• HOW TO COMPLETE THIS TASK: Determine how many lines in the listing contain the string "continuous"; respond with the number alone.
*** Opening DATASET EXCERPTS ***
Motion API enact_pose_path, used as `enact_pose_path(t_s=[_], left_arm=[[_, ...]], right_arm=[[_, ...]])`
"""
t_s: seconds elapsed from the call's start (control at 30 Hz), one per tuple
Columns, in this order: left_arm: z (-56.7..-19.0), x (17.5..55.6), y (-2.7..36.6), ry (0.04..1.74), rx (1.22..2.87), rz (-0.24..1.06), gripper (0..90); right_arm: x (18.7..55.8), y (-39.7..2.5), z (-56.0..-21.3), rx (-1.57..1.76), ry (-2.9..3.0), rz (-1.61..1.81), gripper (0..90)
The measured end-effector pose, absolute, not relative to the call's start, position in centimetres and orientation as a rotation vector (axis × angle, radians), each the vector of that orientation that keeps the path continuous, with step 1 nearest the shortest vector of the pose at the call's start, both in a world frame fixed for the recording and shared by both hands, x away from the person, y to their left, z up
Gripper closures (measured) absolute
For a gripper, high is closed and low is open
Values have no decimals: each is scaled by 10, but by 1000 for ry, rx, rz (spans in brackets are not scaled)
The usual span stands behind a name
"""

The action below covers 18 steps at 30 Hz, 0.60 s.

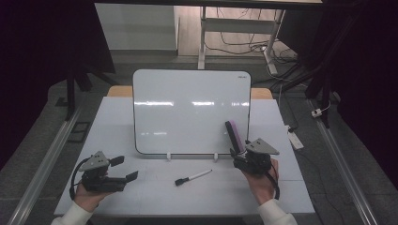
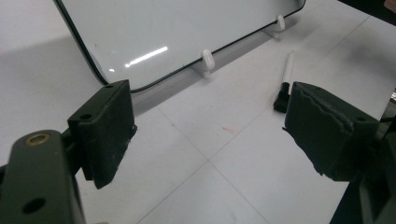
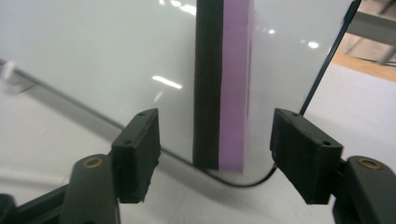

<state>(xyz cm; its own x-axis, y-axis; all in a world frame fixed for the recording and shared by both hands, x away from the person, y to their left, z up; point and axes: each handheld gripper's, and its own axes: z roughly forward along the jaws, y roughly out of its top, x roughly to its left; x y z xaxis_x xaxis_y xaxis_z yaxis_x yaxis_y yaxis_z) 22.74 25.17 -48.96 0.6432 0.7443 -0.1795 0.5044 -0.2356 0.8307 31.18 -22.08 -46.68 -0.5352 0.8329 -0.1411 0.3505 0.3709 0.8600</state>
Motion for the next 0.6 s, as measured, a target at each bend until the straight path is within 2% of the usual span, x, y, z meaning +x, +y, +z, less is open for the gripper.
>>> enact_pose_path(t_s=[0.27, 0.6], left_arm=[[-495, 232, 258, 1009, 1920, 332, 170], [-495, 237, 257, 1011, 1919, 328, 172]], right_arm=[[302, -255, -474, 921, 2171, 1183, 323], [303, -275, -484, 893, 2210, 1233, 331]])
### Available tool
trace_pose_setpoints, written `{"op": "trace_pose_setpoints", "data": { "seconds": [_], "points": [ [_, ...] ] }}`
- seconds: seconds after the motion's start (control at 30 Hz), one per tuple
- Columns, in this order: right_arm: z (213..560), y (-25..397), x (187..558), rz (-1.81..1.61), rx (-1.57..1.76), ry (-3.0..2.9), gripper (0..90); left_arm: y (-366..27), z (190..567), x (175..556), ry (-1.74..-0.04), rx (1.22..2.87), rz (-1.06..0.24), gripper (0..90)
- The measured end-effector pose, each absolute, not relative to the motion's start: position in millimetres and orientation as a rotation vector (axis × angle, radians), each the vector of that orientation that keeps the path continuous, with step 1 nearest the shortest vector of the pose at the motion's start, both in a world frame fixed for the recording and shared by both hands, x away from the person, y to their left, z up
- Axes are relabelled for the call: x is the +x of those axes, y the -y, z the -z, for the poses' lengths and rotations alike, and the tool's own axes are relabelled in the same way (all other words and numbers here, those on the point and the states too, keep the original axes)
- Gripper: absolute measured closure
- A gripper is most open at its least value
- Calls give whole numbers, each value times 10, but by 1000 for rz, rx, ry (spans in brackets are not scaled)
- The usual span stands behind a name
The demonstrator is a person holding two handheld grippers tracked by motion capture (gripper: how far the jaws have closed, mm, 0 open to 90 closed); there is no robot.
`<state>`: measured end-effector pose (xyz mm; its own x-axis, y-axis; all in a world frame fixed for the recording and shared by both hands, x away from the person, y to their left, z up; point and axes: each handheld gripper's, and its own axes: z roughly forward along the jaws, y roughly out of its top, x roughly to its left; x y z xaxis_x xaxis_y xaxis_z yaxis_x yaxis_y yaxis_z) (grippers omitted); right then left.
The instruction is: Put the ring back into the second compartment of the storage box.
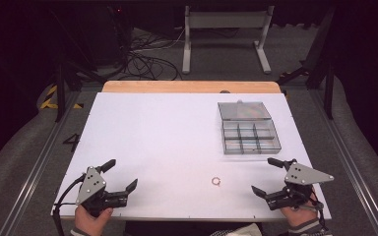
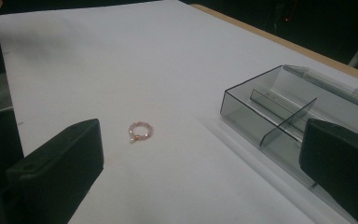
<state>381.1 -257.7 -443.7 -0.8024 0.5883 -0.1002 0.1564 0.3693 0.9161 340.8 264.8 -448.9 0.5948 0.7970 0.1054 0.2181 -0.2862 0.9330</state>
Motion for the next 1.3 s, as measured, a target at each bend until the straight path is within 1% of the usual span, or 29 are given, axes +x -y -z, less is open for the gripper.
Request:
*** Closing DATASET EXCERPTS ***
• ANSWER SPACE: 2